What you have to do: Output exactly the lines between the one holding "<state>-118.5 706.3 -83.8" and the last line of the data below, both of those lines included.

Source data:
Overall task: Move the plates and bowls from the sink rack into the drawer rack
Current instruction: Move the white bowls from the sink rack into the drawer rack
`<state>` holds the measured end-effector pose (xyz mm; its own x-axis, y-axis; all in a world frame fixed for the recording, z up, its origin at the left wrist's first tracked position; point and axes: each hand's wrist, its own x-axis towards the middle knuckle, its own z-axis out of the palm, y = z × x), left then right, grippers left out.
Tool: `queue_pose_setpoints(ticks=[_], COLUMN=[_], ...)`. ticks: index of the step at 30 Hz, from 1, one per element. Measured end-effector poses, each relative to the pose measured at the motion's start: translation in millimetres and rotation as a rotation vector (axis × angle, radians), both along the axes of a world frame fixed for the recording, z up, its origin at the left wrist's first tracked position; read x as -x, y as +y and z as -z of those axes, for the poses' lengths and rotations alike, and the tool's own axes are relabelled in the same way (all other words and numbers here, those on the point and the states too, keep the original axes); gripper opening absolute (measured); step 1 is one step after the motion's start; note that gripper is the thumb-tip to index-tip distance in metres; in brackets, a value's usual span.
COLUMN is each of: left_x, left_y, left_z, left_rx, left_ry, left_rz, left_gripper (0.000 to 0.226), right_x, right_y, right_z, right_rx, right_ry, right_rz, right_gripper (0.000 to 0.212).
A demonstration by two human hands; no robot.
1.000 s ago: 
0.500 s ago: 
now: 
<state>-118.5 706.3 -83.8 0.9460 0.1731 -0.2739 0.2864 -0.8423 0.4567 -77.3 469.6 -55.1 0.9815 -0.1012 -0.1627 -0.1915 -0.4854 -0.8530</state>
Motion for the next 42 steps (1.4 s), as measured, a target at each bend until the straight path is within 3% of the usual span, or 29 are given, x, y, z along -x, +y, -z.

Answer to the exercise:
<state>-118.5 706.3 -83.8 0.9460 0.1731 -0.2739 0.2864 -0.8423 0.4567 -77.3 469.6 -55.1 0.9815 -0.1012 -0.1627 -0.1915 -0.4854 -0.8530</state>
Motion for the next 42 steps (1.4 s), as measured, a target at each bend until the straight path is within 3% of the usual span, or 29 are given, x, y, z along -x, +y, -z.

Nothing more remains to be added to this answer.